SLMs: Outperforming ChatGPT on a budget
Written by Tarik Hasic - ML Intern @ Tailbox
The power to outperform OpenAI's cutting-edge models right from your laptop!
Impossible? Think again!
The media has frequently portrayed the custom-LLM landscape as a multi-billion dollar investment only suitable for large companies with deep pockets.
Startups have been forced to resort to closed-source, privatized LLM providers like OpenAI and Google. However, small language models (SLMs) have the potential to free these smaller companies, granting them the ability to create custom, cheaper language models for their specific use cases - eliminating their reliance on these AI conglomerates.
Complete Reliance on OpenAI
Born at MIT - Tailbox is a travel companion that personalizes your day — but not only a planning tool. We are using gen AI to build storytelling experiences and provide live updates on events and activities tailored to your exact location.
As the technical team, we are responsible for creating innovative ML solutions and features to build the company, following our value proposition on the real time and location-based information.

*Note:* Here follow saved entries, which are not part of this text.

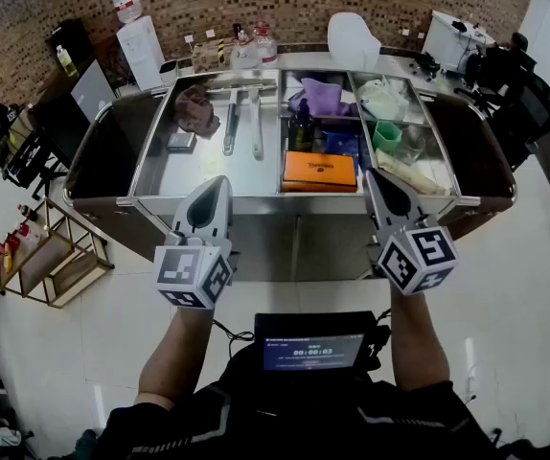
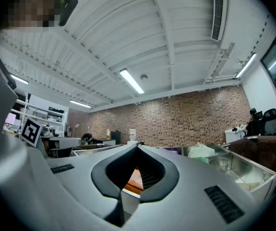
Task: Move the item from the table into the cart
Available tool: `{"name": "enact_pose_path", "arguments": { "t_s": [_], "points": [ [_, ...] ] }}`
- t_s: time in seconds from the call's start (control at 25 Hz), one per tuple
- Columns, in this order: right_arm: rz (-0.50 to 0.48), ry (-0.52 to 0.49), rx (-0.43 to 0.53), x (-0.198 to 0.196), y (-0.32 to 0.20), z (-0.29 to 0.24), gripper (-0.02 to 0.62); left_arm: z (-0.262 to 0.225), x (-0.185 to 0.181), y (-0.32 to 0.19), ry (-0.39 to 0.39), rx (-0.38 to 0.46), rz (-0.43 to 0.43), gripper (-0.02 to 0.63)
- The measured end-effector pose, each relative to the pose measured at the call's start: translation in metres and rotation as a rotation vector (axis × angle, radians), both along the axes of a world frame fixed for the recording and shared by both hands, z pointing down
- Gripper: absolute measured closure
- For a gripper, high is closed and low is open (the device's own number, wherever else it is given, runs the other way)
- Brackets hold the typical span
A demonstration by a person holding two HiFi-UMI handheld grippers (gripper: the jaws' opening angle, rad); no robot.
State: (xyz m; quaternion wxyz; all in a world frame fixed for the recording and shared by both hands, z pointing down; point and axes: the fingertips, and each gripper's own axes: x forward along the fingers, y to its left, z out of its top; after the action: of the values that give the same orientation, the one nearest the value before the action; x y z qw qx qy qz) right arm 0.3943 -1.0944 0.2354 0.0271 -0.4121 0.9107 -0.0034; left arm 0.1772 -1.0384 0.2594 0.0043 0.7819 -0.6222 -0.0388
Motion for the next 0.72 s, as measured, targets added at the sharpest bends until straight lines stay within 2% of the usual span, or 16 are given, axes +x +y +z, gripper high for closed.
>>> {"name": "enact_pose_path", "arguments": {
  "t_s": [0.2,0.4,0.56,0.72],
  "points": [
    [-0.022,-0.009,0.004,-0.023,0.007,-0.007,0.589,-0.002,-0.021,0.010,-0.004,0.003,-0.014,0.604],
    [-0.096,-0.008,0.015,-0.077,0.017,-0.012,0.589,-0.003,-0.067,0.032,-0.002,0.010,-0.083,0.604],
    [-0.194,-0.011,0.027,-0.131,0.029,-0.013,0.589,0.000,-0.114,0.061,-0.015,0.020,-0.180,0.604],
    [-0.308,-0.005,0.007,-0.181,0.039,-0.007,0.589,0.005,-0.153,0.102,-0.017,0.009,-0.315,0.604]
  ]
}}
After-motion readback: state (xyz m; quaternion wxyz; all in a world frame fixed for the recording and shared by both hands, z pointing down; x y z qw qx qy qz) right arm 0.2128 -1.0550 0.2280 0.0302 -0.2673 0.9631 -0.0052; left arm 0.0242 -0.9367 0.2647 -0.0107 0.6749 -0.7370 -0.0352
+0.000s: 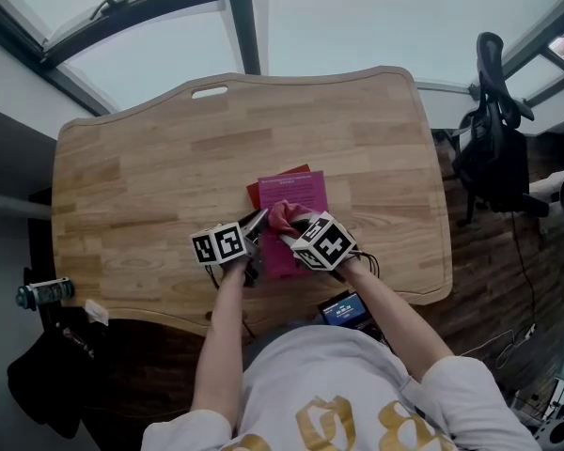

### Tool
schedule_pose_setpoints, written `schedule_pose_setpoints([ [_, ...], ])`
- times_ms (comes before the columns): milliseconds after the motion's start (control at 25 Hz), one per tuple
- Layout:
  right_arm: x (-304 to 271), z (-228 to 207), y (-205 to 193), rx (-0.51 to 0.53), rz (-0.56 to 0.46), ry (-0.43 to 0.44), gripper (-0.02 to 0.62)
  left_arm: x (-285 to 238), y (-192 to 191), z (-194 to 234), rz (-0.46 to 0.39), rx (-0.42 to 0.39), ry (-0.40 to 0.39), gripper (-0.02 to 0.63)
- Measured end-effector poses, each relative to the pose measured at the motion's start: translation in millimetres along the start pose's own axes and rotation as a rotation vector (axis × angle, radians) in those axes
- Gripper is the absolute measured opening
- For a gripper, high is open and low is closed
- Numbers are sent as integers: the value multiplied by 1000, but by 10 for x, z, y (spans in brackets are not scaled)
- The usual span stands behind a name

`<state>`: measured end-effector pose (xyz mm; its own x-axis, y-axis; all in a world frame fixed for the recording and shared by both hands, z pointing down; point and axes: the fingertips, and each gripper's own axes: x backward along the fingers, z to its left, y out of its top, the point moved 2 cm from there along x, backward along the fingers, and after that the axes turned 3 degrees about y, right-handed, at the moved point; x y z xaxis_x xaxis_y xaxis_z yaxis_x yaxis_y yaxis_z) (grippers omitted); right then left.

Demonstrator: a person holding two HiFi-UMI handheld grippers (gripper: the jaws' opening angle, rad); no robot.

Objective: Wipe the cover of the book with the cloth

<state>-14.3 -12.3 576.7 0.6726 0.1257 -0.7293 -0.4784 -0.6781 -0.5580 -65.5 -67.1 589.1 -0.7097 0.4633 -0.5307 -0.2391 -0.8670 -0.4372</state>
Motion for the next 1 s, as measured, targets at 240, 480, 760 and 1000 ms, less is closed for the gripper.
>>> schedule_pose_setpoints([
  [240, -9, 95, -55, 33, 10, 17, 71, -4, 1, 0, 0, 1, 1, 73],
  [480, -19, 234, -127, 101, 37, 72, 71, 3, -6, -4, -6, 4, -2, 74],
  [760, -42, 364, -189, 162, 66, 127, 71, -1, -8, 3, -9, 9, -5, 74],
  [1000, -40, 449, -234, 215, 88, 167, 71, -3, 6, -3, -8, 9, -8, 74],
])
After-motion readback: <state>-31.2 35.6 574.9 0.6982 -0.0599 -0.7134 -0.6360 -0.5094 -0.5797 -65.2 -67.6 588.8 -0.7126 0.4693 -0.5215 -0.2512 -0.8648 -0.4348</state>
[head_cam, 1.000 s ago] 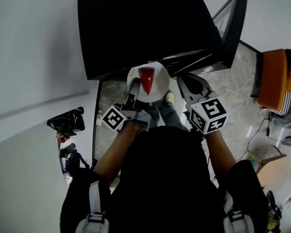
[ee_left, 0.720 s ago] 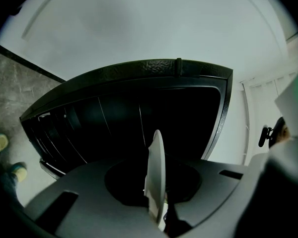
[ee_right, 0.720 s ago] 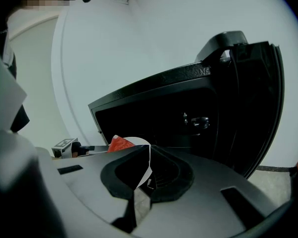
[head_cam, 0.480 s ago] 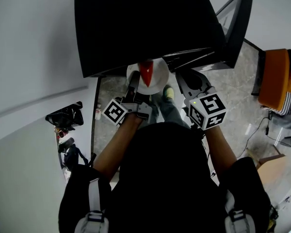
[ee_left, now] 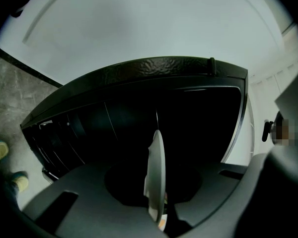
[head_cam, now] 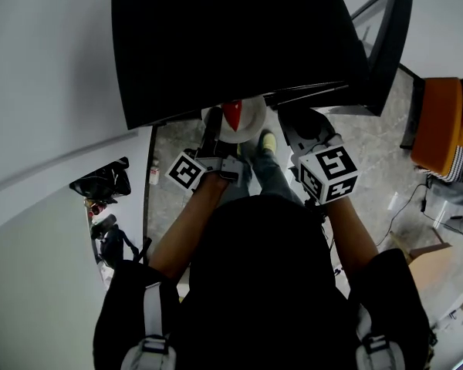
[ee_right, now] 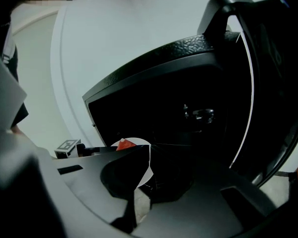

Early on, one significant financial pain was our reliance on OpenAI’s GPT models. These massive, multi-trillion parameter models were used for relatively low-difficulty tasks.?
In our case, we used these LLMs to transform unstructured data scraped from the Internet into structured formats like JSON. Although these tasks were too complex to be done computationally through a Python script, they did not require the immense power of large language models (LLMs) such as OpenAI’s GPT-4. Moreover, these LLMs did not produce consistent and accurate results - their large training corpus left them clueless as to the details of our desired output.
There had to be an alternative: wasting valuable capital on our data collection and processing pipeline (for only sub-par results) would only snowball as the company grew in size and scope.
The Solution: Small Language Models
The solution revealed itself in a different category of language models: small language models (SLMs). These models are a fraction of the size of their larger counterparts - typically around 1.5 to 8 billion parameters. SLMs are far inferior to LLMs - they have smaller context windows, lack strong reasoning and problem-solving capabilities, and generally need more knowledge about the world around them. However, SLMs have a key distinguishing quality that proves vital in countless applications: they are quick, cheap, and easy to fine-tune.
For reference, here is a comparison of some common SLMs we used as base models for fine-tuning and OpenAI’s closest model:
Since SLMs have so few parameters, they are easily molded like clay into any shape the machine learning engineer chooses. So long as the task is relatively simple, these SLMs can be hyper-focused to achieve natural language tasks to high precision while remaining utterly useless in all other use cases.?
However, this is precisely what Tailbox needed! Instead of a jack-of-all-trades capable of writing Shakespearean poems and discussing quantum mechanics, we needed a simple worker who takes unstructured data as input and outputs structured JSONs suitable for our database.
Towards Fine-Tuning: Data Collection
The first step of any fine-tuning and model training process is data collection. The model needs a large corpus of example inputs and outputs to understand what is expected. In our case, Tailbox had accumulated an enormous trove of inputs and outputs in the form of a database! We instantly had access to thousands of rows of example input data, along with the metadata and structured information that should be returned.
Transforming this data into a dataset was relatively simple. Each data point consisted of three pieces: the instruction, the input, and the output. In our case, the instruction was the same for each data point: “Given this unstructured data, convert it into JSON format with the following keys: key1, key2, …”.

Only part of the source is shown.